**Work request**
Please retype the listing below exactly, from its opening line through the line where "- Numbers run" appears.

**Given material**
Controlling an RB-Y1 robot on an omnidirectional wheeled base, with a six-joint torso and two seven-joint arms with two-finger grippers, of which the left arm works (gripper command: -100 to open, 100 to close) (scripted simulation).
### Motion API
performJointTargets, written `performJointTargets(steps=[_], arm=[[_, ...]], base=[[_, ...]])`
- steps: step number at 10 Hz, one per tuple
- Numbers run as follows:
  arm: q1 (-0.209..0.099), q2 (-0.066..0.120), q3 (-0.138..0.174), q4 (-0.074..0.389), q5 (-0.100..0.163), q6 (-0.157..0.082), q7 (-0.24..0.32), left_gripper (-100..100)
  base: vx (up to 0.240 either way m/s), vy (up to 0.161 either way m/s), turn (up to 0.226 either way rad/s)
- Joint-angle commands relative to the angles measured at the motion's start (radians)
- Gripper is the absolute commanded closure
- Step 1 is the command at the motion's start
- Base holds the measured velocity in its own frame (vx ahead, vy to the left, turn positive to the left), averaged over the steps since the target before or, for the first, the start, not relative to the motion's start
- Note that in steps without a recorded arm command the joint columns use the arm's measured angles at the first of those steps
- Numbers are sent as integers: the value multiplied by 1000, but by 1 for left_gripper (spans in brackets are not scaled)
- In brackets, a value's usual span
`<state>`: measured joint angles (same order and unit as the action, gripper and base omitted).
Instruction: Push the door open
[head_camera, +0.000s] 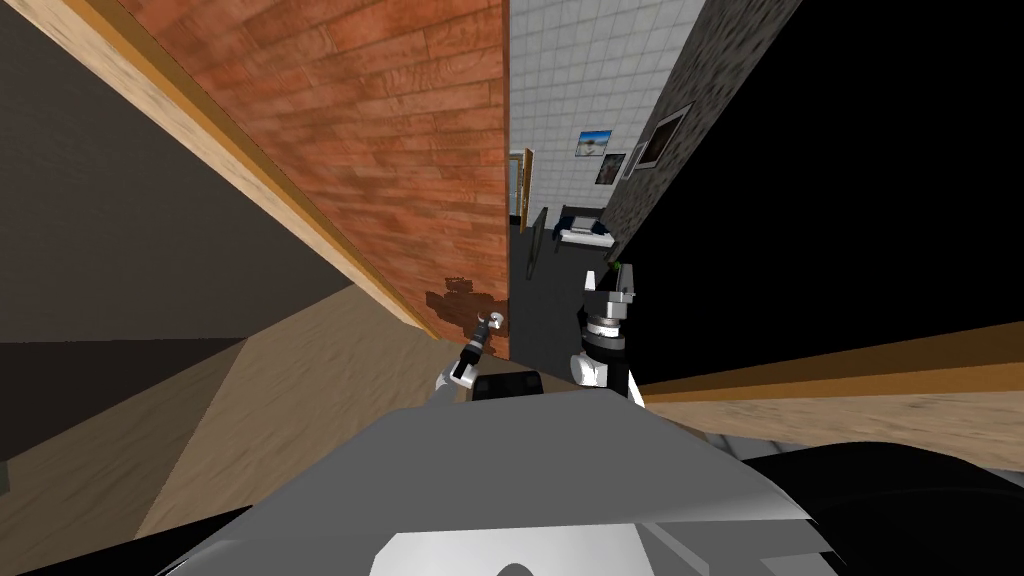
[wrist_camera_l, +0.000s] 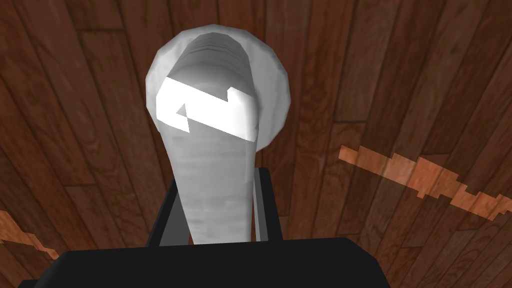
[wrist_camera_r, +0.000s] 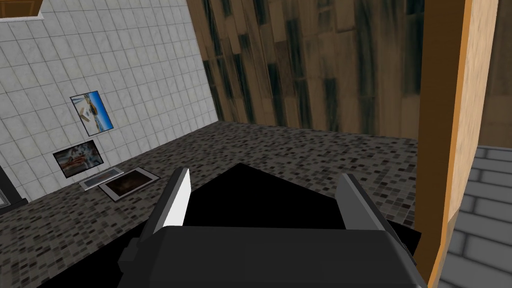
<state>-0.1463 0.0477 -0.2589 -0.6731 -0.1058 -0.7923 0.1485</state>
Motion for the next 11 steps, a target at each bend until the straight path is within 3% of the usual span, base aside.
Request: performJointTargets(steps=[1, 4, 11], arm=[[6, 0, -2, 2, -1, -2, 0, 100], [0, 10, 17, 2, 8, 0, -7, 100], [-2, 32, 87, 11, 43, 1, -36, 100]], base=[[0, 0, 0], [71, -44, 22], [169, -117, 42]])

**Solution to this task**
Controlling an RB-Y1 robot on an omnidirectional wheeled base, with a six-joint torso and two seven-joint arms with two-finger grippers, of which the left arm works (gripper command: -100 to open, 100 to close) (scripted simulation).
### Motion API
performJointTargets, written `performJointTargets(steps=[_], arm=[[_, ...]], base=[[_, ...]])`
- steps: step number at 10 Hz, one per tuple
- Numbers run as follows:

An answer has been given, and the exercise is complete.